Both downloaded Duolingo to learn new languages. Ciesielski, a 43-year-old event manager who lives in Washington, D.C., was learning Spanish. Lopez, a 38-year-old writer who lives in the Philippines, was learning Mandarin.
In 2021, Ciesielski followed Lopez after she appeared in the top ranks and began congratulating her for her daily achievements on the app.
Curious about the cheerful stranger, Lopez looked him up on Facebook.
The two began messaging each other, which soon turned into video chatting for 20 to 25 hours a week. The two would remotely watch movies on the weekend together and send love poems over email.
In June 2022, Ciesielski flew out to meet her in the Philippines, and they got married the next month. Once Lopez’s visa is approved, she will move to Washington, D.C., to live with her husband.
Finally, I will leave you with this chart below on how couples meet in the US.
❓Do you see a swing back to couples meeting each other IRL in the future? If not, what are your thoughts on couples meeting outside of dating apps, such as the ones above? Is this a budding trend, or are conventional dating apps going to stay as relevant as they were before?
Hope you enjoyed today’s Friday5!!!
Here are some questions, that I would love to hear from you:
Do YOU think the inflation battle is conquered?
UBS, ING, Barclays, Goldman & The Fed- who do you think has a better forecast for interest rates in 2024?
On a scale of 1-5, how will you rate yourself on your perceived level of financial literacy? 1- “I have no clue about personal finance”, 5- “ I am a personal finance wiz”.
Dating Apps- Yay or Nay? Finding love on apps other than Dating Apps- Yay or Nay?
>> "mandate high school students take a personal course"

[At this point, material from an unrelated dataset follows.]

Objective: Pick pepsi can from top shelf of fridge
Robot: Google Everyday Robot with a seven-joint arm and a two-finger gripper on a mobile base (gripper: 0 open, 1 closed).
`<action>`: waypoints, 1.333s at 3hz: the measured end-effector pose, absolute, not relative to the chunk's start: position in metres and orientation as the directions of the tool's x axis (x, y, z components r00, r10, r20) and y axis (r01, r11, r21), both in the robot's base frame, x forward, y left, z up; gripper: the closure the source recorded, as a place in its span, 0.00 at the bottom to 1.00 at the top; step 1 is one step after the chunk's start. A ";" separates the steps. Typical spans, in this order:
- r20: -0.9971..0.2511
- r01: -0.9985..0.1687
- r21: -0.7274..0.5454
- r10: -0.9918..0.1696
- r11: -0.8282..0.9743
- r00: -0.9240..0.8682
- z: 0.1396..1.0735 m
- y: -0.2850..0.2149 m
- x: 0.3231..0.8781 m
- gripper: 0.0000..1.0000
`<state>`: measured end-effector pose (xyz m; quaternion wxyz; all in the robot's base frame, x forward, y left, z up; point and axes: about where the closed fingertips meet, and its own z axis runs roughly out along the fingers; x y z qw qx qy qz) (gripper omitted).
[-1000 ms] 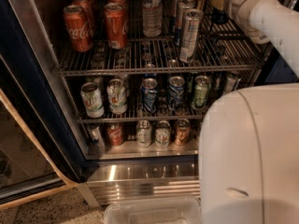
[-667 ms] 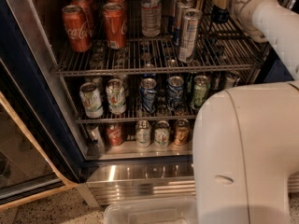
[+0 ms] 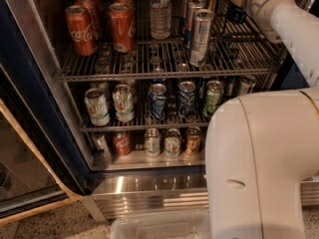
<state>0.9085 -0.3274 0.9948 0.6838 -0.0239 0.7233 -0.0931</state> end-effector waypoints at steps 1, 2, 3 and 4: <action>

Should that say "personal finanace course"?
Either way, kudos to Utah. Teach kids to save, not to run up credit card debt.
Maybe they can throw in a class on Philosophy, as in "material goods don't always bring us the joy we think they would" 😅
It is interesting to see the ways in which couples meet nowadays. Despite college enrollment being on a general increase since the 1950s, “college” or “grad school” have declined as means through which people find a partner. A lot of people (including myself) are not fans of the online apps but for some reason it seems to stick. Would be interesting to see the “relationship survival rates” based on how people met. Are they more likely or less likely to stay together based on how they met.